Mercoledì 18 gennaio, alle ore 17.30, presso la Sala Conferenze della Biblioteca Civica A. Arduino di Moncalieri,  per il Ciclo di Incontri “Sguardi su Moncalieri”, organizzati dall’Assessorato alla Cultura della Città di Moncalieri, la Biblioteca civica “A. Arduino” e il Centro Studi Piemontesi-Ca dë Studi Piemontèis di Torino,  conferenza di

Elena GianassoPolitecnico di Torino,

Tra corte città e architettura.

Il monastero delle Carmelitane Scalze

 Interverrà l’Assessore alla Cultura Laura Pompeo

Introduce Albina Malerba

Nello stretto dialogo tra la corte sabauda, la città di Moncalieri e il Castello, il monastero delle Carmelitane Scalze assume a lungo un ruolo paradigmatico conservato, seppure ovviamente mutato, ancora oggi. Architettura conventuale esito di tanti cantieri, scrive l’identità del luogo ricordando, attraverso le forme della chiesa aperta su una piccola piazza e del monastero che si innesta nello spazio urbano, la relazione con un ordine religioso ospitato, nella capitale, in un convento in piazza San Carlo fin dal primo Seicento. E’ Maria Giovanna Battista di Savoia Nemours, seconda Madama Reale, a volere un nuovo monastero.
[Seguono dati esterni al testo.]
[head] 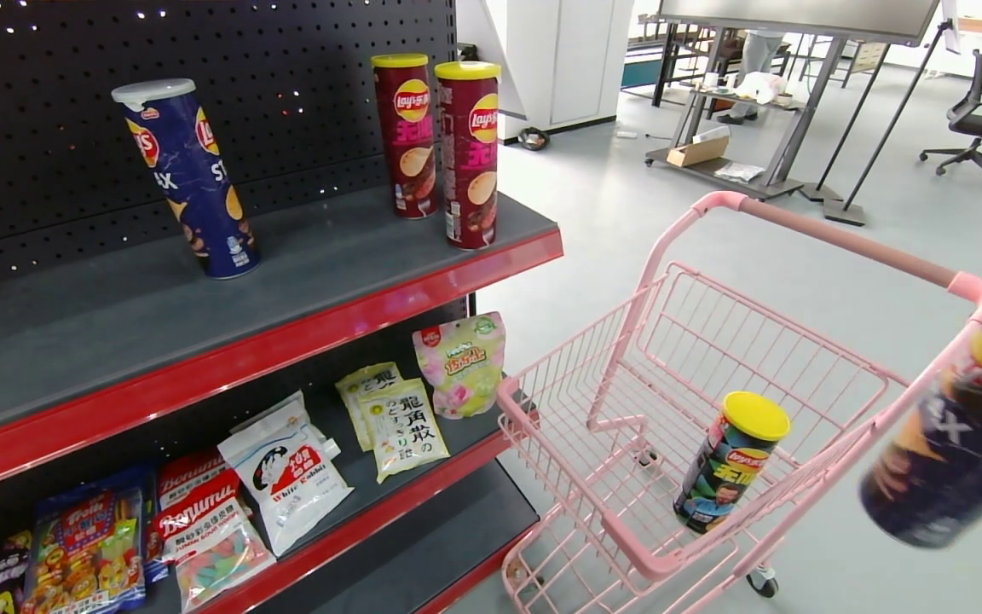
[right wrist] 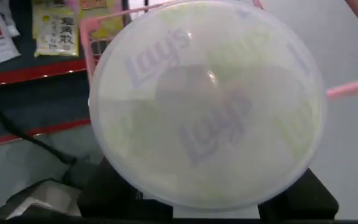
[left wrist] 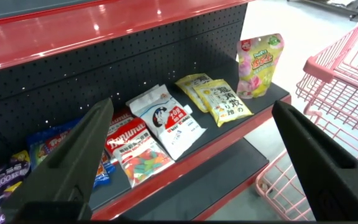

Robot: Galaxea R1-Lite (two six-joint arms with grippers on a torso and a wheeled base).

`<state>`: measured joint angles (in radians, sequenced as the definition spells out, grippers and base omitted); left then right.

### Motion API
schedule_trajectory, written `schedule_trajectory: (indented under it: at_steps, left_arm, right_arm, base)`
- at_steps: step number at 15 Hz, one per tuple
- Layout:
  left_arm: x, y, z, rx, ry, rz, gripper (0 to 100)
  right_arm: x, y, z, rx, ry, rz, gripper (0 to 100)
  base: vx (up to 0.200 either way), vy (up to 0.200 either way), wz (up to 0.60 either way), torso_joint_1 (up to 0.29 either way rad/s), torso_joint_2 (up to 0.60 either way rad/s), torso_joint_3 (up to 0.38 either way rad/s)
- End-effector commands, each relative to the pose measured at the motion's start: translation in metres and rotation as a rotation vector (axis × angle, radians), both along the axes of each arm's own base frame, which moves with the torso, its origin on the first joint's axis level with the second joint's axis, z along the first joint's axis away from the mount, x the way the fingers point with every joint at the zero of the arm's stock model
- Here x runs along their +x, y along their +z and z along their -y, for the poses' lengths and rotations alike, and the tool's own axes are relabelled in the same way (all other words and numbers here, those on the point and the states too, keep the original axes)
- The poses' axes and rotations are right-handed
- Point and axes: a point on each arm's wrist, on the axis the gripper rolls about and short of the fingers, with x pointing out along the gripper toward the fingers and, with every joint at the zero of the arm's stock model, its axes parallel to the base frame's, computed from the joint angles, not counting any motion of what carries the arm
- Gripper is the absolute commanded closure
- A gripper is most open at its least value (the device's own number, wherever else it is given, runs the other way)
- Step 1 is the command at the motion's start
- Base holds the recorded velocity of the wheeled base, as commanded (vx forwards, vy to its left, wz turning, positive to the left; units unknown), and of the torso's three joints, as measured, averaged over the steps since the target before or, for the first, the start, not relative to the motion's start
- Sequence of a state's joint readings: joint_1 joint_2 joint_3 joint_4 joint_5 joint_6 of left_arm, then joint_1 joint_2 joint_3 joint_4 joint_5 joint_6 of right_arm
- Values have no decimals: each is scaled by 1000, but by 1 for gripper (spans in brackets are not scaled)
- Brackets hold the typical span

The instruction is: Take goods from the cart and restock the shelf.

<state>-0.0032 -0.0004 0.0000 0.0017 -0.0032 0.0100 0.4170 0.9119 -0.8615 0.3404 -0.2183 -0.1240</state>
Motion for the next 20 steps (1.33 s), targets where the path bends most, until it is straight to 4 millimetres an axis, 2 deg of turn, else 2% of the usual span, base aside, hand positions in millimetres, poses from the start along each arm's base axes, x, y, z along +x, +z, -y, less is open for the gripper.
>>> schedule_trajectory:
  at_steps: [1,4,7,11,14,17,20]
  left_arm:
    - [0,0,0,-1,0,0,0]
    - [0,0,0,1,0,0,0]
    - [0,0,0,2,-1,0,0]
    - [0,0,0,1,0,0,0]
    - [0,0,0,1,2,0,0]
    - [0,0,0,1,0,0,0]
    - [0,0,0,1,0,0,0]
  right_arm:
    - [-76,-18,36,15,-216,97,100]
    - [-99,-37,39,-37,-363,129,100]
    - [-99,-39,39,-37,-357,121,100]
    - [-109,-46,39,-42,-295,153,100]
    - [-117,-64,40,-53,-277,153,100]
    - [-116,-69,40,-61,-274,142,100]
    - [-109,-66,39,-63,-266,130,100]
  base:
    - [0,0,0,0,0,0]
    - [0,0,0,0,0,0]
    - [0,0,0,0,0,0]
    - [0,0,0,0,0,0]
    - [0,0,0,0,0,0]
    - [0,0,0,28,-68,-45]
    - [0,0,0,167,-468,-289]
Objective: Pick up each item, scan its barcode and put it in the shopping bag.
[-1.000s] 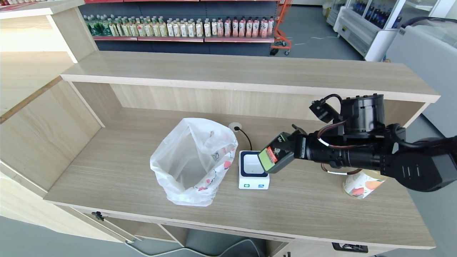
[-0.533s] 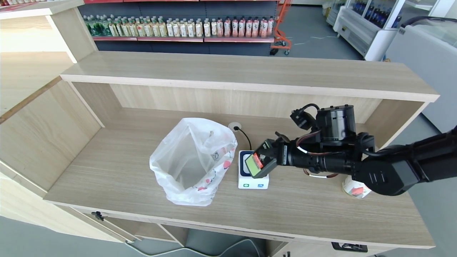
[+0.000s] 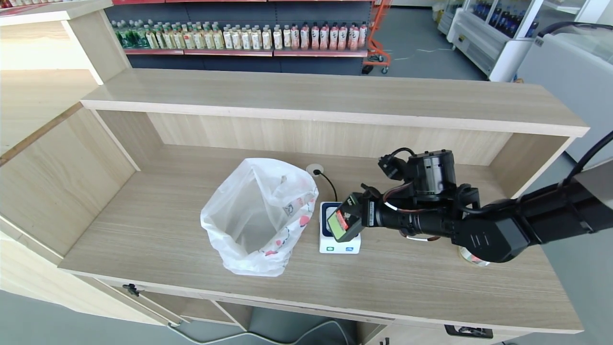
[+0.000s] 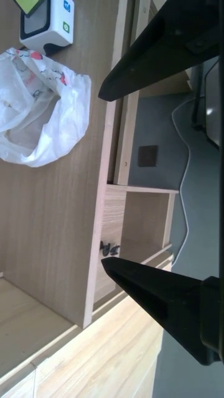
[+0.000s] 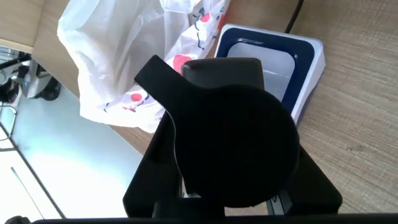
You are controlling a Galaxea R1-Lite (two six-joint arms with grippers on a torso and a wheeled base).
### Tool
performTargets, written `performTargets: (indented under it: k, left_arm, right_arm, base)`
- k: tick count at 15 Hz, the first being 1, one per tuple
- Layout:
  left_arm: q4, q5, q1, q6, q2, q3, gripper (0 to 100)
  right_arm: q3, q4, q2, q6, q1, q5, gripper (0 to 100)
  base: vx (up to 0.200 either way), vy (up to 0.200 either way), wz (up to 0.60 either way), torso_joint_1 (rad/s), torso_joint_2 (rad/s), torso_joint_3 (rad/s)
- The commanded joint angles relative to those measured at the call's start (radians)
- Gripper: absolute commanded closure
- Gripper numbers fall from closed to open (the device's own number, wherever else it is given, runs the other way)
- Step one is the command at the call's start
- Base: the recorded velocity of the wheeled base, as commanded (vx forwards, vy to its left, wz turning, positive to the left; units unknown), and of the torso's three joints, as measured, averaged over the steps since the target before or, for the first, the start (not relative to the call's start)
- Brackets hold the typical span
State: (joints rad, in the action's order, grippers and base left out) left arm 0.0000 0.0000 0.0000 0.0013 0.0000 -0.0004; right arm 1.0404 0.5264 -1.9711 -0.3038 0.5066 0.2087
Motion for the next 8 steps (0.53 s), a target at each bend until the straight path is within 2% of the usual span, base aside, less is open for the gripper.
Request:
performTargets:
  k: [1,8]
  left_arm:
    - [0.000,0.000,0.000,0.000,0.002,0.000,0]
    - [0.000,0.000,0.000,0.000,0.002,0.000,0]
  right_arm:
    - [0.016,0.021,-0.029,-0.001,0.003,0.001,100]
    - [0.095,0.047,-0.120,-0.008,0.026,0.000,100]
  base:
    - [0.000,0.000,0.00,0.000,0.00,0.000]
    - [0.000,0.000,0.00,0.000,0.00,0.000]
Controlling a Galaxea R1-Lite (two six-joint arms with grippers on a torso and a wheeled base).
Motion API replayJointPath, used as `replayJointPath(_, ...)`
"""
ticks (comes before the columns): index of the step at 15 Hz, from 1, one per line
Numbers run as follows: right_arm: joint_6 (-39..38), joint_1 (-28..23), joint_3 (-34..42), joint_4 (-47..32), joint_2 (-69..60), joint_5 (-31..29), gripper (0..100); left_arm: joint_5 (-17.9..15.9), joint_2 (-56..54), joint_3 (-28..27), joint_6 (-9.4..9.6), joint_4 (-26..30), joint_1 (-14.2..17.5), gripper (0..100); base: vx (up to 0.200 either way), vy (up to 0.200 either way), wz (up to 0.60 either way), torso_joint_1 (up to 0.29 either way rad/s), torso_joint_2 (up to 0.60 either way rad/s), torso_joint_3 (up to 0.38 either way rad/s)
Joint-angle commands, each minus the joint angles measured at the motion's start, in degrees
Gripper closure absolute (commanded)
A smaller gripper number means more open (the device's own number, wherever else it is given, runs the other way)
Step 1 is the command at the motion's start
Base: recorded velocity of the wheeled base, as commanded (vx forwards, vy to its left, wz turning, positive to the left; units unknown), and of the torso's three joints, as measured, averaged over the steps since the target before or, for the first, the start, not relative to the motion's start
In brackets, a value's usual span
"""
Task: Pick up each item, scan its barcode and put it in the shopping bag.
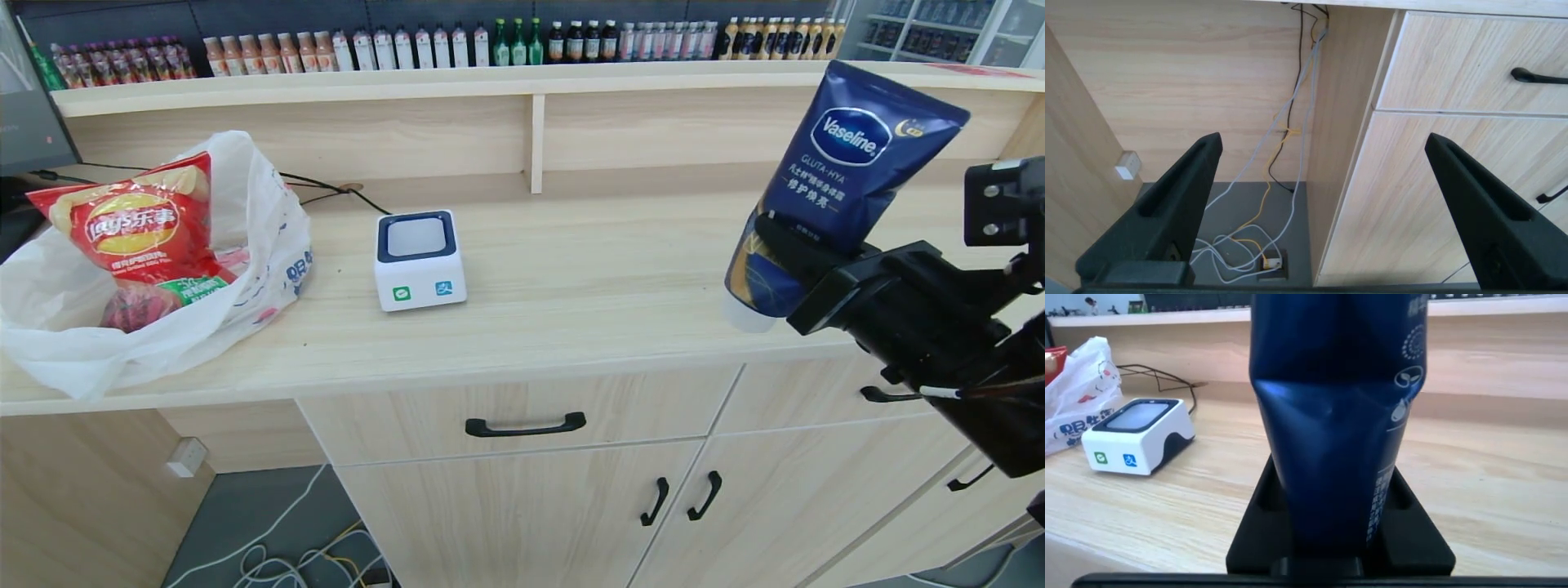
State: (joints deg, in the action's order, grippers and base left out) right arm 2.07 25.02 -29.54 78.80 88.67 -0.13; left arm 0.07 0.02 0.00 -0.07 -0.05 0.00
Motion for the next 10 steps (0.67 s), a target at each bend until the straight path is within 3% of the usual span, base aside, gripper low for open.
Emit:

A Moncalieri, le monache sono accolte nella cosiddetta Casa Spinola, in uno spazio antistante alla residenza ducale, non lontano da una delle porte urbiche, nel 1703. I primi documenti sono firmati da Carlo Emanuele Lanfranchi, segretario del duca Vittorio Amedeo II e architetto, forse incaricato di seguire i primi lavori di un complesso che, poi rinnovato, è esito di un progetto ora attribuito alle Carmelitane.

Prossimo appuntamento: Mercoledì 25 gennaio, con Maria Vittoria Cattaneo, Il Castello di Moncalieri. Il cantiere di architettura nel XVII secolo.